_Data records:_
####

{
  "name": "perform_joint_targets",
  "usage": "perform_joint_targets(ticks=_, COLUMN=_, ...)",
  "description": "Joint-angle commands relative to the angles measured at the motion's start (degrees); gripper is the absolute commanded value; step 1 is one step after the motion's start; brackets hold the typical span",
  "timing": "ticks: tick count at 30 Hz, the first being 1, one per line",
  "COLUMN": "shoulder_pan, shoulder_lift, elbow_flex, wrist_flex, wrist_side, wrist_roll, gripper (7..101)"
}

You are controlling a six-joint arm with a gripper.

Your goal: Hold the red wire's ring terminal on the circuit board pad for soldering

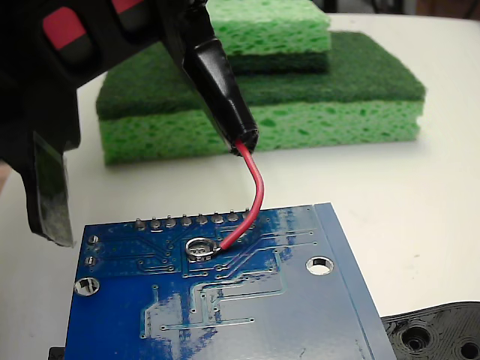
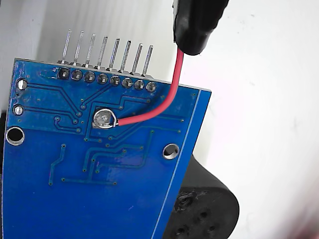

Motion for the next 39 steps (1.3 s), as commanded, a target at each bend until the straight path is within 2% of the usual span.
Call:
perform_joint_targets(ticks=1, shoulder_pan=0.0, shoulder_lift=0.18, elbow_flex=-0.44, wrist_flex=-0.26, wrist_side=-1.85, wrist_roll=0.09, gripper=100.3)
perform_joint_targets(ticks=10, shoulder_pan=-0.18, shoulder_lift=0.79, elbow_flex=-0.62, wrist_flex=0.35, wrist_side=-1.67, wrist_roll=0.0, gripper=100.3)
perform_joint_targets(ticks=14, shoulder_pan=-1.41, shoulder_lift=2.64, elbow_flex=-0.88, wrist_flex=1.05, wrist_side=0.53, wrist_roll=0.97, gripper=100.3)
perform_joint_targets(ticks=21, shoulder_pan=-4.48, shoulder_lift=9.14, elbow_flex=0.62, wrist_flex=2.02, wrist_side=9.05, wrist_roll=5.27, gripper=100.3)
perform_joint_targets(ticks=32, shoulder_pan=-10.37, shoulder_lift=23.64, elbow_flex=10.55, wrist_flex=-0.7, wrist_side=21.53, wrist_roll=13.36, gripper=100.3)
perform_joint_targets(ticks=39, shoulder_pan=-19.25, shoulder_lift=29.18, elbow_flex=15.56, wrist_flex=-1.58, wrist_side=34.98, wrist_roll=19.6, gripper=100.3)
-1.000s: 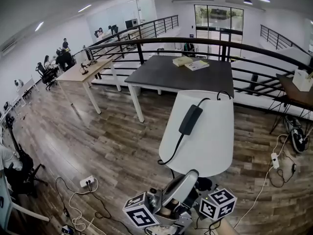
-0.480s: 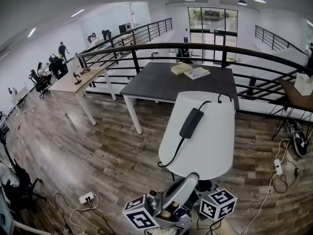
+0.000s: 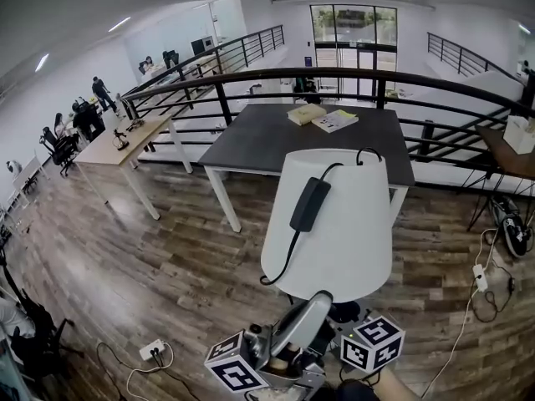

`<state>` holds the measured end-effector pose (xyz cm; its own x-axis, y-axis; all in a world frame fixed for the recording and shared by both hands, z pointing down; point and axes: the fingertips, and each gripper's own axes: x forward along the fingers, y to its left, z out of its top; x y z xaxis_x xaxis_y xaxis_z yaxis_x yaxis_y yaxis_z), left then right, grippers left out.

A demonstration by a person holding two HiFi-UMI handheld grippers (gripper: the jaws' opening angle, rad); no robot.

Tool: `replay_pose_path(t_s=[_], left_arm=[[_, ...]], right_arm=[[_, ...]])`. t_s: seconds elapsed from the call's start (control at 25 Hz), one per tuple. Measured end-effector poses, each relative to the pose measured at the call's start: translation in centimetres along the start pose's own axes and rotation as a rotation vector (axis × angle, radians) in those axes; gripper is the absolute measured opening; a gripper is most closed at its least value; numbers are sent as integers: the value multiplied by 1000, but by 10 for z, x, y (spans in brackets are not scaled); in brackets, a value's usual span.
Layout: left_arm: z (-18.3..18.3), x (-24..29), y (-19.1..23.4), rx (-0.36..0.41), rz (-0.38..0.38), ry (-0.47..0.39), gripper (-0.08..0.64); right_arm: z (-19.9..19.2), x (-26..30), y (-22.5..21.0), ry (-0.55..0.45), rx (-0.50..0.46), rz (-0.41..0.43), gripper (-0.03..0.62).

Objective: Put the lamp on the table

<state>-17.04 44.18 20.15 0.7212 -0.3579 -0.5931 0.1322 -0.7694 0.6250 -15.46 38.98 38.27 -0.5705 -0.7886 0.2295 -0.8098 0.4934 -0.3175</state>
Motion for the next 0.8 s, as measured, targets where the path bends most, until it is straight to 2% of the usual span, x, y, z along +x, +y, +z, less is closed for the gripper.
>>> replay_pose_path(t_s=[0.48, 0.8], left_arm=[[13, 25, 55, -8, 30, 3, 28], [33, 65, 109, 17, 38, -9, 28]], right_arm=[[8, 39, -40, 30, 14, 4, 192], [37, 82, -90, 30, -14, 34, 190]])
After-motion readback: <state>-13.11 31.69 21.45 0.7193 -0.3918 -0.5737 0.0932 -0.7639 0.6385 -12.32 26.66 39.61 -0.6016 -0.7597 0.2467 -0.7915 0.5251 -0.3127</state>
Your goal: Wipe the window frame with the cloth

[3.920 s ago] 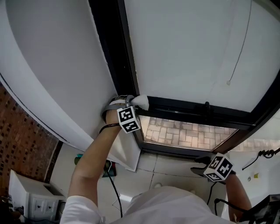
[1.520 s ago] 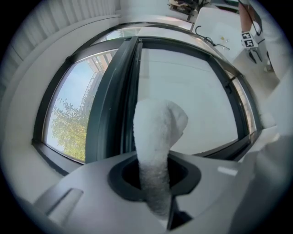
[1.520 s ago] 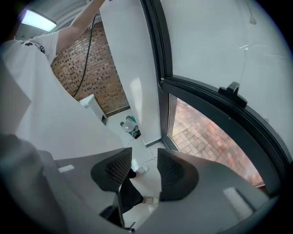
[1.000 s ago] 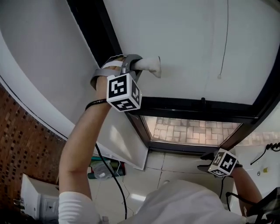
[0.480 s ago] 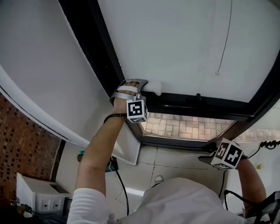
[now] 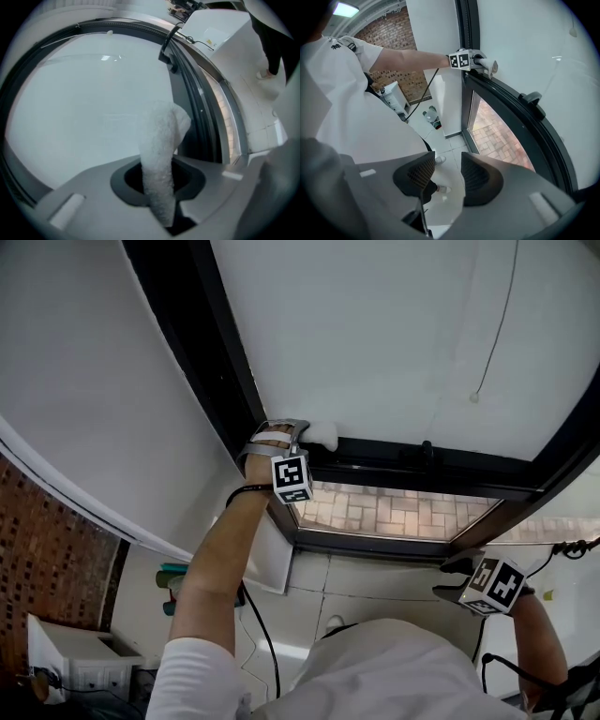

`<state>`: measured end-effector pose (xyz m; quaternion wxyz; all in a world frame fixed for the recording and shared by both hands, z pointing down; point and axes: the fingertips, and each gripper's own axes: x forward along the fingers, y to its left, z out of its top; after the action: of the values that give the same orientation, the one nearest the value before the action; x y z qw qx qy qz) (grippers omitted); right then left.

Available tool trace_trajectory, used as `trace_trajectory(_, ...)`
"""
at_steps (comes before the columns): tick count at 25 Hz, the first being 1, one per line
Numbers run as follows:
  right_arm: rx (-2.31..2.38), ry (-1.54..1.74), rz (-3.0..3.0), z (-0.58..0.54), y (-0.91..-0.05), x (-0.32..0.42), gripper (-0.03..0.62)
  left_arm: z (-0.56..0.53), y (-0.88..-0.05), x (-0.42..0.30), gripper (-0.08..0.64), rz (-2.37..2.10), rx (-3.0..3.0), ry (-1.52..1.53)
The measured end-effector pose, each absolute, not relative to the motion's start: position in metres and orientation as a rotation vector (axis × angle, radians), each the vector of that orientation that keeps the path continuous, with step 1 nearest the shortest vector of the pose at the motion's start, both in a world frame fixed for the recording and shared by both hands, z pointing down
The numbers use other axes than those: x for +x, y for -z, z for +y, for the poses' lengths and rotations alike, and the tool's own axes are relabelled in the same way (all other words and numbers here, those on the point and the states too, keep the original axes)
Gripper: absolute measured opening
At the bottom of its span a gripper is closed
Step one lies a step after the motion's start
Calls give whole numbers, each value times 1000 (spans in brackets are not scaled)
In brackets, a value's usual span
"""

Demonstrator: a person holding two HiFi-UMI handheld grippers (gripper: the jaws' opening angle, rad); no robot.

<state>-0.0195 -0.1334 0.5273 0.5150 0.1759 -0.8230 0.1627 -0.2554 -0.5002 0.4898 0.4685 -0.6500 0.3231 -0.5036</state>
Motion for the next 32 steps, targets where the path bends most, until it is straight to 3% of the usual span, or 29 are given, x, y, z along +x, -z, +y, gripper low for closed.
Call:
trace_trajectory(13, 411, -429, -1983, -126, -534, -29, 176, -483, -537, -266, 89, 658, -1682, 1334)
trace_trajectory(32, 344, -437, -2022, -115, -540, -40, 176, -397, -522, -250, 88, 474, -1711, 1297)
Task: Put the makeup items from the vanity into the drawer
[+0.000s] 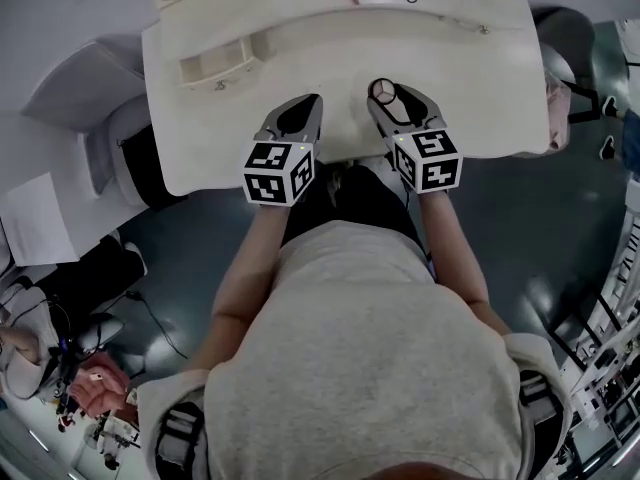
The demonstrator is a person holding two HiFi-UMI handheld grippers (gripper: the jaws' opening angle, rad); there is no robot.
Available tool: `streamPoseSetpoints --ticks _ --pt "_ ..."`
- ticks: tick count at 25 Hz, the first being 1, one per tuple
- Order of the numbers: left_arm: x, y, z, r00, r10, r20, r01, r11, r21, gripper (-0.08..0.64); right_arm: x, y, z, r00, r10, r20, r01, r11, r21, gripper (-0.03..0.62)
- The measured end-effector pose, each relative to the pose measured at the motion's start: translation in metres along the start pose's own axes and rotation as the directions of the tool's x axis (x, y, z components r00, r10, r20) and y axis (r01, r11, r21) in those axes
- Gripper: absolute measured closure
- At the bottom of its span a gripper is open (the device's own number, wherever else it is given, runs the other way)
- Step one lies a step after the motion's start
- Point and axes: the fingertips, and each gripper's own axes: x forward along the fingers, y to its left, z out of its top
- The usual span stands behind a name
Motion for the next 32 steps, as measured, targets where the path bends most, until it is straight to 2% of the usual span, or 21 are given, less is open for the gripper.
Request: streamPoseSetpoints --ticks 9,19,25,32 --pt "-0.045 0.061 0.006 0.994 0.091 0.058 -0.088 0.995 -0.052 0.551 0.035 0.054 0.042 0.996 0.072 0.045 -0.070 0.996 -0.057 0.375" --pt "-0.090 0.138 0.034 0.984 0.121 0.133 -0.111 0.991 -0.077 0.551 0.089 0.135 0.094 0.984 0.161 0.076 -0.150 0.979 -0.137 0.374" --pt "-0.104 0.174 0.042 0.979 0.126 0.158 -0.113 0.990 -0.087 0.551 0.123 0.174 0.115 0.979 0.201 0.044 -0.188 0.960 -0.206 0.374" --pt "-0.108 0.201 0.039 0.981 0.123 0.151 -0.108 0.989 -0.105 0.551 0.153 0.193 0.116 0.977 0.210 -0.023 -0.209 0.947 -0.244 0.374"
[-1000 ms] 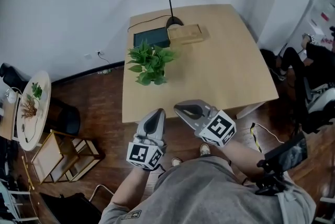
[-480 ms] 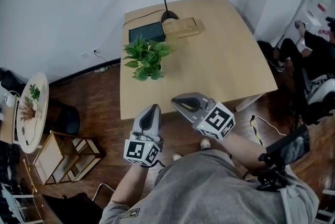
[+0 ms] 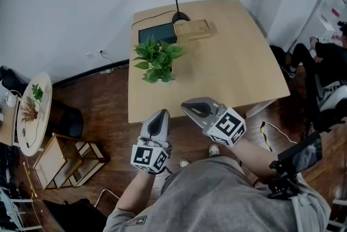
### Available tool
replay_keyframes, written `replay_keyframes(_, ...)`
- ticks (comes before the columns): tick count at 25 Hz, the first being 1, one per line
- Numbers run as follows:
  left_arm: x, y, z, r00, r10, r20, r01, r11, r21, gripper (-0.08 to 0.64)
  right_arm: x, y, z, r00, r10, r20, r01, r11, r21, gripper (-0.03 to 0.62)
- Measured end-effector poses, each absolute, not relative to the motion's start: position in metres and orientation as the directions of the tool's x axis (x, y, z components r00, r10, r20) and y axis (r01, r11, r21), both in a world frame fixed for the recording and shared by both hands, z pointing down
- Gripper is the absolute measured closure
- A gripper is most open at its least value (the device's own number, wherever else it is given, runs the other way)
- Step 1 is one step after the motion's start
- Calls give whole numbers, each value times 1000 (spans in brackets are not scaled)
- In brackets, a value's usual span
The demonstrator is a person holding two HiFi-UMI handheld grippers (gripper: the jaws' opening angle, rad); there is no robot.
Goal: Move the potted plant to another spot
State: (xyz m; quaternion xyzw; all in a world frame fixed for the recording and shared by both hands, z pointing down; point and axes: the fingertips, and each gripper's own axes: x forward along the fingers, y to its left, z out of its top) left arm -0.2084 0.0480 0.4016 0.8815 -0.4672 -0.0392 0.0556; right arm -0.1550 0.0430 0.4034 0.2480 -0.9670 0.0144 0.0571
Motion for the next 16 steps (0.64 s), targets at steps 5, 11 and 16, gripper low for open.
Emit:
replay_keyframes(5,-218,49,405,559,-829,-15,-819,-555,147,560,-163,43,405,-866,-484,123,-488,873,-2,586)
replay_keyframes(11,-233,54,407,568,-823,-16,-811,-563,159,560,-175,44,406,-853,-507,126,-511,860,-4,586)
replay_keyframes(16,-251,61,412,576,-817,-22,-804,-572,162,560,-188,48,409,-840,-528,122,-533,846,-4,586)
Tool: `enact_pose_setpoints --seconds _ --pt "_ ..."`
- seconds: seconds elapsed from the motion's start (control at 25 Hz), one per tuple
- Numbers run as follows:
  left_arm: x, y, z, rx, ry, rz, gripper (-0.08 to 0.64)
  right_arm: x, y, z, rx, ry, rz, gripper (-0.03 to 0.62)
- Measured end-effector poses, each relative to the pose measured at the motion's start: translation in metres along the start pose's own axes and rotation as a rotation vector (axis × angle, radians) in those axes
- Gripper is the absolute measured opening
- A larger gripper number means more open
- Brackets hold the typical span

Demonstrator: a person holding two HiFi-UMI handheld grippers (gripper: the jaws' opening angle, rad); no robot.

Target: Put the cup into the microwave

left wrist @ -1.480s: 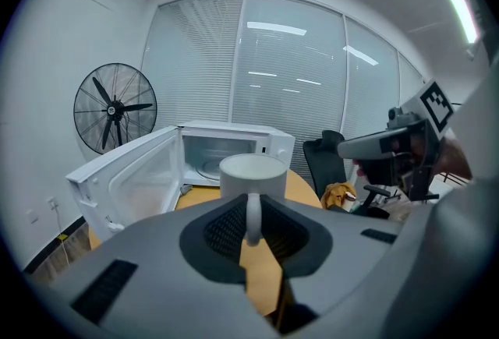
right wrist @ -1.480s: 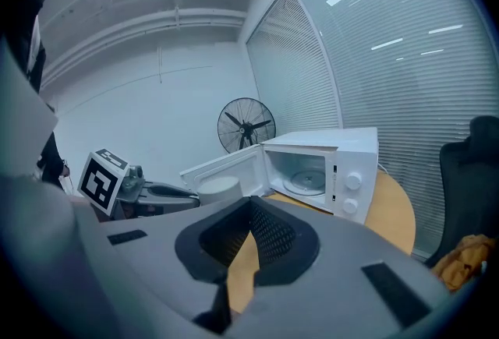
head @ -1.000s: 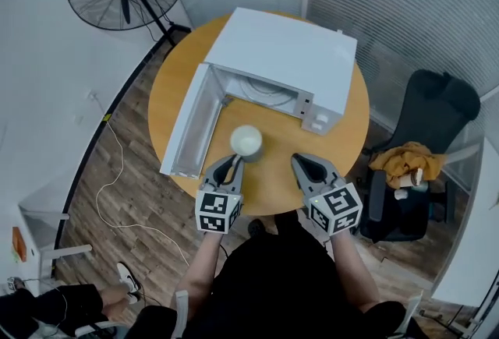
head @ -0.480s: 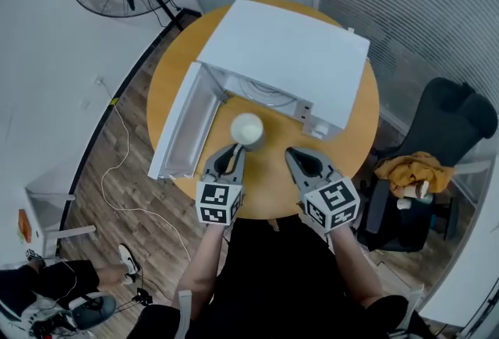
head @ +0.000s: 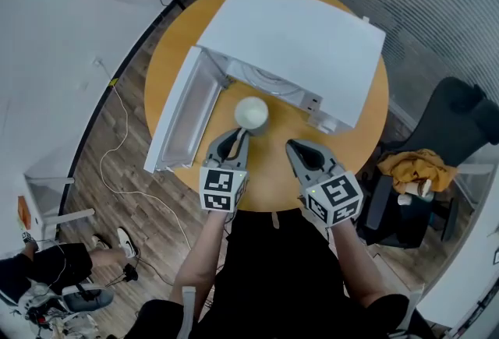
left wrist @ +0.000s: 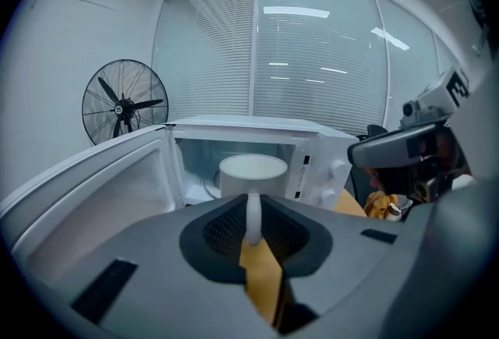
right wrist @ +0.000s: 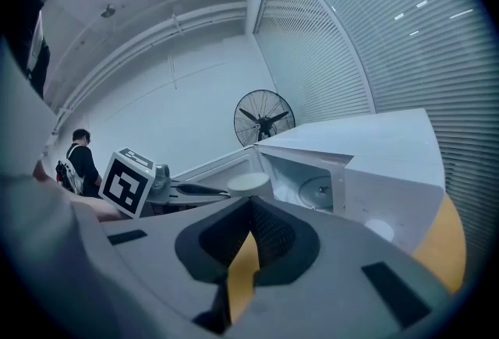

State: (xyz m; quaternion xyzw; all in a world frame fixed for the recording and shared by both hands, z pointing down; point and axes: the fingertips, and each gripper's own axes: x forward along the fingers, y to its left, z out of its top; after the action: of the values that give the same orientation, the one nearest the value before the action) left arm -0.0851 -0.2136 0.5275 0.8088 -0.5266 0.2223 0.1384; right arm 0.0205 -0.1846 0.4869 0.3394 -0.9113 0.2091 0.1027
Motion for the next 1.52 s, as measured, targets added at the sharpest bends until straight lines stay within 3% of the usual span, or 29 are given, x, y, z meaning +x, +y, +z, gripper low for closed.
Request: enact_pose_setpoints --seconds 0.8,1.52 --pt "0.116 0.041 0.015 0.070 -0.029 -0.079 0.041 0.012 -0.026 -0.006 0.044 0.057 -0.136 0.010" --pt "0.195 0.051 0.018 0.089 -0.084 -0.099 0.041 0.028 -0.022 -0.018 0.082 0.094 -0.159 0.010"
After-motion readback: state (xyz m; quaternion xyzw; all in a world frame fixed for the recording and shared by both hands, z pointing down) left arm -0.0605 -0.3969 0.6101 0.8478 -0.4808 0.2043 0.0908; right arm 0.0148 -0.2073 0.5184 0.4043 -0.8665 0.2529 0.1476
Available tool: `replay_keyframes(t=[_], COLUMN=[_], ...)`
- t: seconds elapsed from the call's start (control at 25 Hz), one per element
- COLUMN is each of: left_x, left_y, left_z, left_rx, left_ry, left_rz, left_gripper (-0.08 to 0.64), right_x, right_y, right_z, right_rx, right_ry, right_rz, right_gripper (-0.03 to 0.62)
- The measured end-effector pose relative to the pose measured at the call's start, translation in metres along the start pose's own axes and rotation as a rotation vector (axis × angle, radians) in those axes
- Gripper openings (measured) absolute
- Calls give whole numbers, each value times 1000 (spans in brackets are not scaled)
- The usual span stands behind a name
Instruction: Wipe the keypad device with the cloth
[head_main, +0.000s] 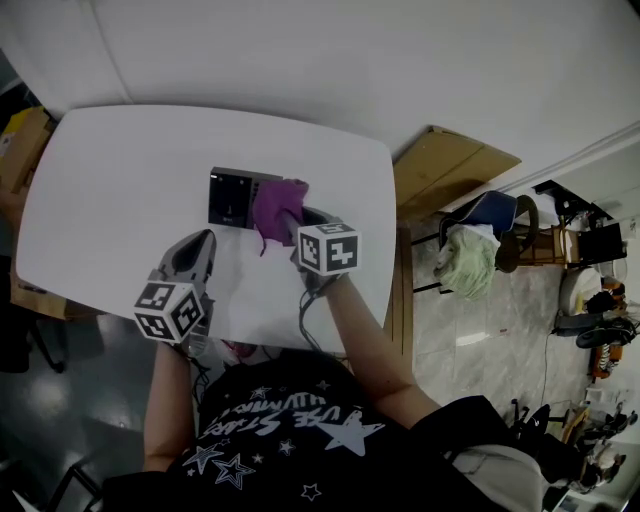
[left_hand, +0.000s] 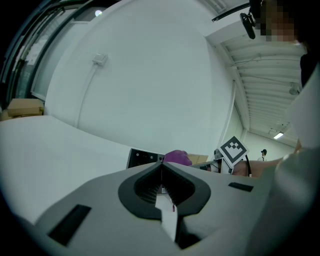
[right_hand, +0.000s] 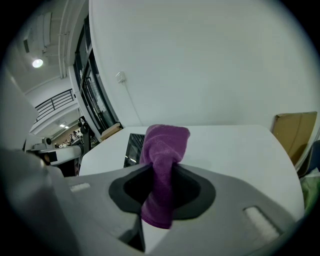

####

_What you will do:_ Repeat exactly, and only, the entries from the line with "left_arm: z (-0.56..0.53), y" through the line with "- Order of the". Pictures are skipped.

_Reply to the exercise:_
  left_arm: z (-0.56..0.53), y (-0.88..-0.05), x (-0.42..0.30), gripper (-0.08..0.64), rz (-2.37..2.10), rx (-3.0..3.0), ry (-1.52..1.53)
The measured end-effector pose, each absolute, not relative to the motion's start: position in metres and orientation as a rotation vector (axis × angle, radians), each the vector of that orientation that keeps the path continuous, with step 1 nearest the shortest vector of the pose at the motion's start, both in a world frame fixed for the recording and shared by both hands, z pointing down
The numbers use other axes than those: x for +x, y for -z, z for +y, for the poses' lengths and rotations alike, and the tool's own axes are relabelled in the same way (all other words and numbers here, those on the point and the states too, keep the original axes)
Gripper: absolute measured opening
At the bottom of its span a gripper is closed
Step one lies a step after the motion's start
Calls give whole numbers, each value times 1000 (spans in brackets are not scaled)
In brackets, a value's usual span
"""

Demonstrator: a person holding two HiFi-UMI handheld grippers (gripper: the jaws' opening angle, rad); no robot.

<state>-0.0195 -0.1334 0.5273 0.5150 0.1759 -0.8230 0.1627 -0.2554 -0.5002 0.4898 0.4685 -0.6500 0.3231 -0.5036</state>
Motion for the next 32 steps, targets where the path bends most, until it is straight to 3% of the usual span, or 29 are given, x, y, z along +x, -z, +y, gripper low for closed.
Call:
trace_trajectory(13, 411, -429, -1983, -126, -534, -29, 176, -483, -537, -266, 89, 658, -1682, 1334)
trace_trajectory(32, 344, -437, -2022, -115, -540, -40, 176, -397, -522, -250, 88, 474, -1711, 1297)
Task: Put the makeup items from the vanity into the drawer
[+0.000s] 
The demonstrator is a person holding two HiFi-UMI handheld grippers (gripper: the jaws' opening angle, rad); there is no robot.
Available tool: `streamPoseSetpoints --ticks _ --pt "_ ..."`
- ticks: tick count at 25 Hz, the first being 1, one per tuple
- Order of the numbers: left_arm: x, y, z, r00, r10, r20, r01, r11, r21, gripper (-0.08..0.64); right_arm: x, y, z, r00, r10, r20, r01, r11, r21, gripper (-0.03..0.62)

This output has come to an end.